Council bosses have warned they face a “significant challenge” to prevent the emergency closure of school buildings due to health and safety and legal breaches.
Keith Grammar, Burghead Primary and St Sylvester’s Primary have been singled out as the worst in the region.
Elgin High tops the risk list, although work has already begun £30million replacement.
A damning report is due to be presented to the council’s audit and scrutiny committee next week detailing the magnitude of repairs needed.
Last night council convener Allan Wright admitted permanently shutting schools in the region would allow the local authority’s resources to stretch further to meet the “insurmountable” bill.
He said: “I believe there are too many schools in Moray for the number of pupils we have, the geography and the shortage of teachers we have.”
But he stressed local residents would get their say before any decision was made as part of the authority’s budget consultations in autumn.
He added: “If you are faced with, say, 10 potentially difficult ideas then it’s only right that you go to the general public. People need to appreciate that difficult decisions will have to be taken.”
Uneven floors, old boilers and electrical wiring needing replaced are among the concerns contributing to the bill. Concerns have also been raised the suitability of classrooms in older buildings to teach sciences.
Contingency plans have now been called for in the event that pupils have to be taught elsewhere.
And committee chairman Gordon McDonald said any decision to shut a school would only be taken as a “last resort”.
The SNP councillor said: “If the situation is as serious as it looks then you would have to look at decanting school children elsewhere or bringing in temporary accommodation.
“Nobody has come forward with those suggestions yet.
“I would hope that the administration will have a plan for contingencies if something drastic does happen.”

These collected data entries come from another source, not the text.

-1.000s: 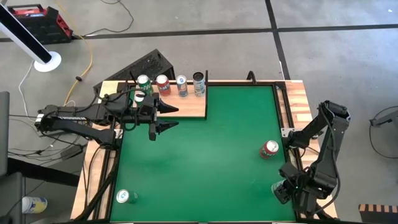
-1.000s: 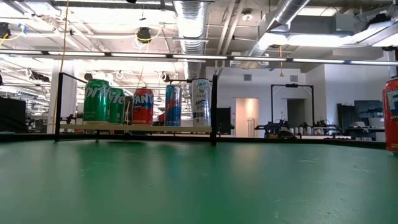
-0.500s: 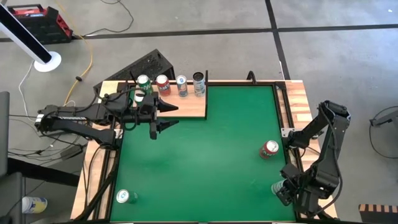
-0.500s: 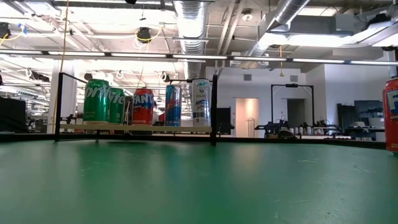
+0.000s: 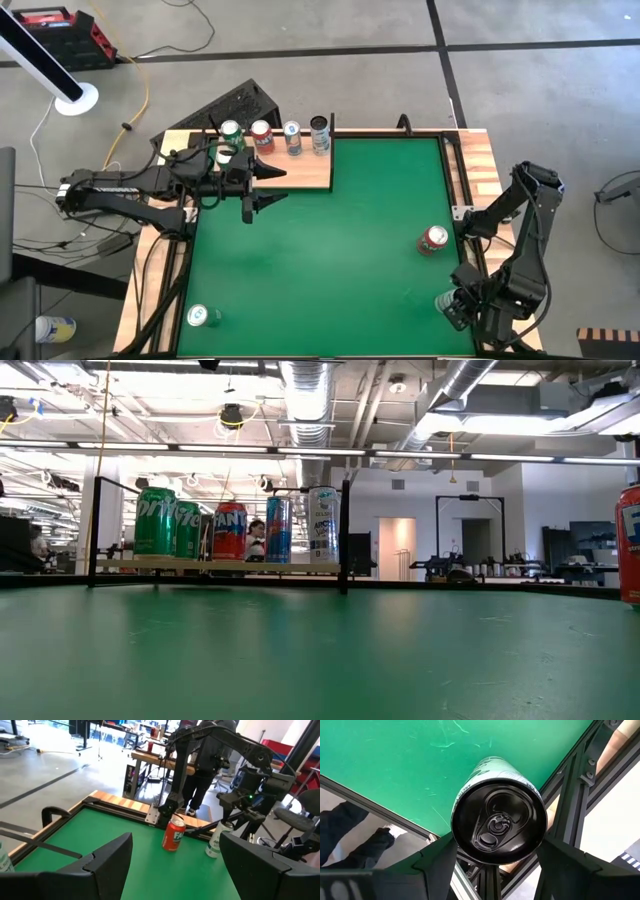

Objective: Place canned beverage on shelf
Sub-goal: Put the white and blue soda can on the shelf aligned with the other white and blue soda can

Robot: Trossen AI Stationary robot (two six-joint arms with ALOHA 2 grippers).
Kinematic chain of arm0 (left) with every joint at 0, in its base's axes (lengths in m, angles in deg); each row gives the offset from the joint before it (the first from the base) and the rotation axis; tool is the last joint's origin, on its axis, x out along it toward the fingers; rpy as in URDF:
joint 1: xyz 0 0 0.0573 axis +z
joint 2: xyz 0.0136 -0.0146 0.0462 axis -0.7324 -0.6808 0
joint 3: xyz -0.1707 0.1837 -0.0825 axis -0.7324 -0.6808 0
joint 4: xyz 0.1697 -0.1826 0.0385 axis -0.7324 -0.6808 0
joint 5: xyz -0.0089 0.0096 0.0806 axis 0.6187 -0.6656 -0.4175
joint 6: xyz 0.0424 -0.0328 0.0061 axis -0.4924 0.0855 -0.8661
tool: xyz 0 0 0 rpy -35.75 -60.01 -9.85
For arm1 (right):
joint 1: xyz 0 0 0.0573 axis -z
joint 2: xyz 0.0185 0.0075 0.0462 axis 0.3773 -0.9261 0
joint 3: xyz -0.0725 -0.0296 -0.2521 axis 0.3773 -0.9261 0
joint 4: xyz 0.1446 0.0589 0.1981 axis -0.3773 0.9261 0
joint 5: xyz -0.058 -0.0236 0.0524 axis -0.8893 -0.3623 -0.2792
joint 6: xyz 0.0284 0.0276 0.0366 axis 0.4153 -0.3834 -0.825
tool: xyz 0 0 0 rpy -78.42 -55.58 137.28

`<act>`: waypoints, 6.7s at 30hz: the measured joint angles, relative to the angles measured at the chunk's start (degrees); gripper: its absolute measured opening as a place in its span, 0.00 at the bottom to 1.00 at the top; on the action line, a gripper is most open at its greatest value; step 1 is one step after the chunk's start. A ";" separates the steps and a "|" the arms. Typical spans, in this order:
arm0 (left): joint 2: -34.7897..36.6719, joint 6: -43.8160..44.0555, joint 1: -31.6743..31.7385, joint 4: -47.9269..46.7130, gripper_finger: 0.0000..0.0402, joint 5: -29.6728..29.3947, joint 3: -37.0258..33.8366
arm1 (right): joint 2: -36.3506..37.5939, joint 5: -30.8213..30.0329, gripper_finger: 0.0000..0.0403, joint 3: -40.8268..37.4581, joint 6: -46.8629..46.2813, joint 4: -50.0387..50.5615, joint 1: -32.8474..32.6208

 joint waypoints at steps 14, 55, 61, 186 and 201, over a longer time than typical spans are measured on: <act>-2.91 0.58 0.00 0.26 0.71 1.09 0.04 | 0.00 -1.50 0.71 0.02 -0.26 1.42 0.33; -2.88 0.02 0.00 1.01 0.71 1.93 0.04 | -0.07 -5.89 0.82 -0.07 -1.51 2.74 0.70; -2.88 0.02 0.00 1.03 0.71 1.91 0.02 | -0.07 -5.87 0.77 -0.07 -1.49 2.53 0.70; 1.17 -7.58 22.05 -8.15 0.71 12.79 0.00 | -43.12 3.59 0.72 62.29 162.17 3.71 87.29; 1.17 -7.37 22.05 -8.07 0.71 12.78 0.00 | -43.12 3.44 0.77 62.27 159.99 3.35 87.17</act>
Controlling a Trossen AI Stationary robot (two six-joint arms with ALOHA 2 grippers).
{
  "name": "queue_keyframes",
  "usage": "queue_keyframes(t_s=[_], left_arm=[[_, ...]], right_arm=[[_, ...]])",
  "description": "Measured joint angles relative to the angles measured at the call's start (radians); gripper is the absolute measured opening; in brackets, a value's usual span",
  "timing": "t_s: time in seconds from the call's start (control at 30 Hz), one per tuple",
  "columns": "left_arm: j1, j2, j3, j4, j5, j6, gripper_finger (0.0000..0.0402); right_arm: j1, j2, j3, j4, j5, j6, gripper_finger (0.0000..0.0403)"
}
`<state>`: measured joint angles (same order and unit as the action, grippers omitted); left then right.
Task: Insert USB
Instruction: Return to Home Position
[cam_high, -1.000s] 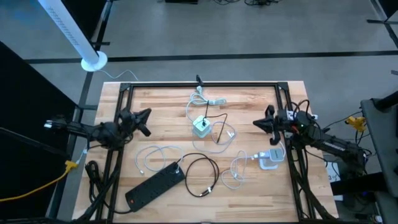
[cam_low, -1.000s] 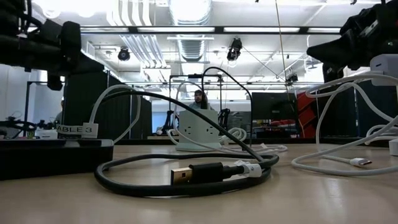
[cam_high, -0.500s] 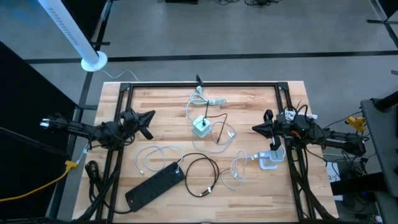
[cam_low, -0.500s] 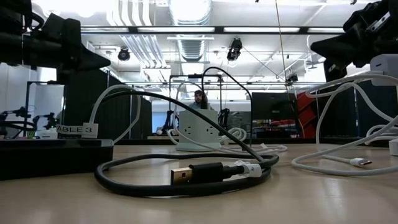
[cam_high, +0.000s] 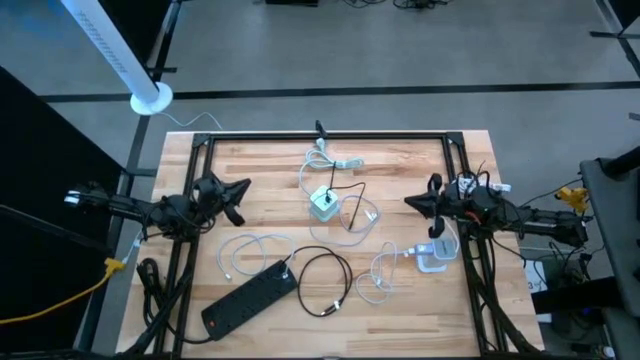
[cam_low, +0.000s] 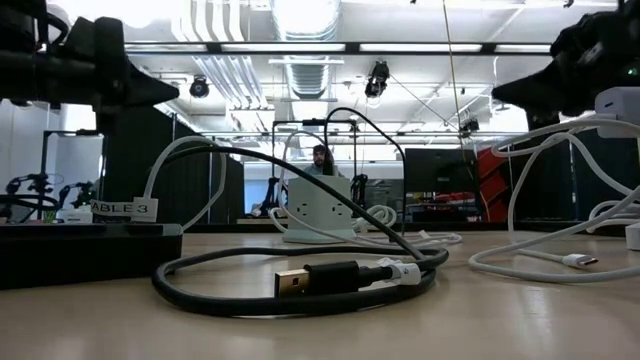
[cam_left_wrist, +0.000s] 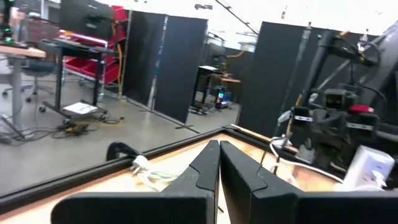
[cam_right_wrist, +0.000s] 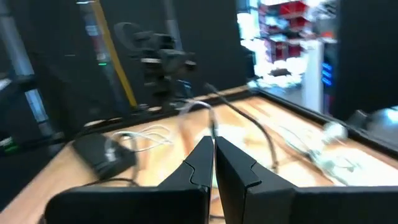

Investigating ways of stretching existing budgets, including replacing inefficient boilers, was raised by the Buckie councillor as a way to eat into the repair bill.
Rooms within Keith Grammar are currently unusable due to them not meeting fire regulations.
Last night SNP councillor Gary Coull called for the school to be next in line to be replaced.
He said permanent closures should only follow if learning will improve, adding: “Keith Grammar was built in the 1960s and is of its time. We’ve seen a lot of buildings built at that time need repaired and replaced.
“There are buildings with particular issues and they need to be addressed. It’s a huge challenge. We should focus on improving teaching instead of the bricks and mortar.”
Mr Wright confirmed there was not any discussion about any schools not opening for the new term next month. Refurbishment projects are already underway at four primary schools.